Court Opinion

ID: 9477736
Source: CourtListenerOpinion
Date Created: 2023-08-05 06:29:58.664539+00
Date Added: 2024-06-11T17:46:01.207793
License: Public Domain

REAVLEY, Circuit Judge,
with whom RUBIN, POLITZ, JOHNSON, and WILLIAMS, Circuit Judges, join dissenting:
I have never faulted the Louisiana legislative scheme under which Terrebonne was sentenced. Under that scheme a person convicted of distributing heroin may be sentenced to life imprisonment without parole, or may have the sentence suspended with supervision for one to five years, or may be confined in jail for as long as one year during the period of suspension and probation. I fully concur with the majority that this law of Louisiana has no Eighth Amendment infirmity.
My problem is with the state court’s order that sent Ricky Terrebonne to prison for the fifty years or so remaining of his lifetime. The Supreme Court in Solem v. Helm, 463 U.S. 277, 103 S.Ct. 3001, 77 L.Ed.2d 637 (1983) taught us not to consider the offense in the abstract {id. 103 S.Ct. at 3013), but to weigh the culpability of the offender. Id. at 3011. From what we know about Ricky Terrebonne, and what was known at either the 1976 or 1984 sentencing, there is simply no reasonable justification for this sentence.
Late one afternoon in September of 1975 sheriffs deputies went to Terrebonne’s house and asked him to get them heroin. Within an hour the $175 trade was made with a supplier, resulting in two or three packets for Terrebonne. The following January officers broke into his house and took him from his bed where he was sleeping with his wife and little daughter. Today he has been confined for 12V2 years and has no prospects for ever being free again.
This young man had a heroin addiction and he participated in the drug transaction. At age 17 he had pleaded guilty to burglary of a building for which he was sentenced *509to one year imprisonment, which was suspended. Earlier in 1975 he had pleaded guilty to theft under $100 (a misdemeanor, not a felony) for which he was sentenced to six months confinement, again suspended. He had not been imprisoned before. He had demonstrated no capacity for violence. His wife was troubled by his unadmitted addiction, although her testimony disproved the six packet daily demand which the majority surmises as the extent of Ter-rebonne’s habit. Add that culpability together and it remains grossly disproportionate to the sentence to Angola for a lifetime.
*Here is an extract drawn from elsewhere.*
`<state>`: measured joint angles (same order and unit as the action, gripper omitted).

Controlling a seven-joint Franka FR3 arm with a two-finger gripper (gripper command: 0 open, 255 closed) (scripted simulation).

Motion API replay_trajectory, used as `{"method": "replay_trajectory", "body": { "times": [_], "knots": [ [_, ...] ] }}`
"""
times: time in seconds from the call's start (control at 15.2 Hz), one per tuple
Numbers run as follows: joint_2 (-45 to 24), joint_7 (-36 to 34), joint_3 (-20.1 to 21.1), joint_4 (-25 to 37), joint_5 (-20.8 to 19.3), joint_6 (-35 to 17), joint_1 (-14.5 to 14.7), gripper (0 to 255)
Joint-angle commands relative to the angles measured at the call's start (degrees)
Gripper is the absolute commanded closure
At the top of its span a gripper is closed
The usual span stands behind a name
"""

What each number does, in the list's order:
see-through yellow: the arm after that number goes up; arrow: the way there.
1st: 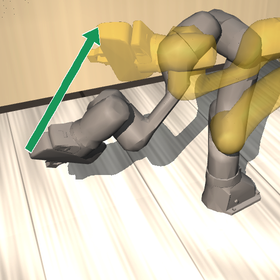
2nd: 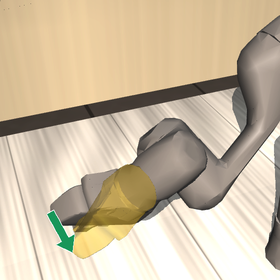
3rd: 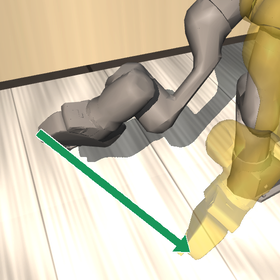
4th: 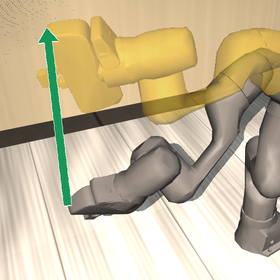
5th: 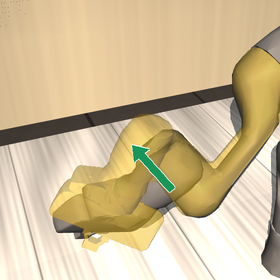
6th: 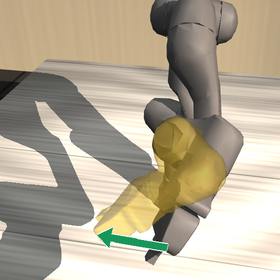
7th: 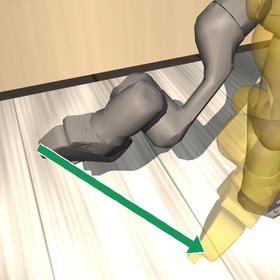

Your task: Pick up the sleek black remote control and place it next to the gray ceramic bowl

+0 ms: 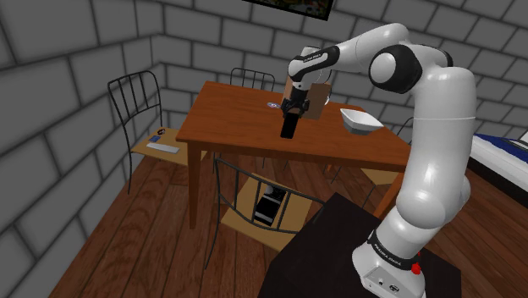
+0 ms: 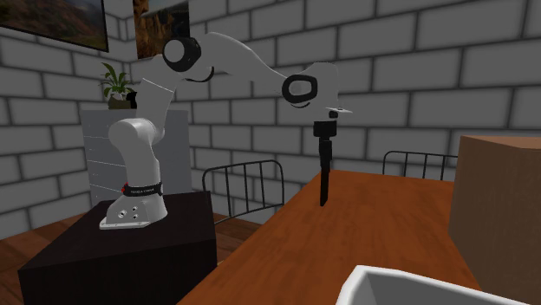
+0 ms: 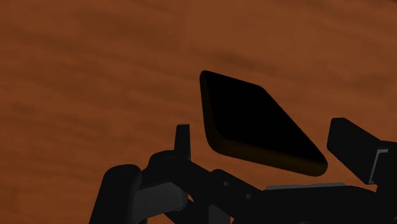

I need not repeat what was said in my panel dissent. 820 F.2d at 158. For the reasons stated there I continue to believe that under the authority of Solem the writ should be granted. After Solem no court may “spring a trap on a sick kitten,” to use the majority’s description of this case, without encountering the Eighth Amendment.
I do wish to join wholeheartedly in what the majority has said in footnote 13 of the opinion. It seems clear from the record that neither judge, in 1976 or 1984, understood the full options of the Louisiana law or the full consequences of the sentences given. I read this court to be saying that a new petition for habeas corpus on that ground will not be stigmatized as an abuse of the writ. Finally, it is clear that, if Terrebonne should be resentenced, his culpability will be at issue and the governing options will be those of the Louisiana law, Rev.Stat.Ann. § 40:966, La. C.Cr.P. Arts. 893, 895, in effect on September 18, 1975, the date of the offense. State v. Schaeffer, 414 So.2d 730 (La.1982).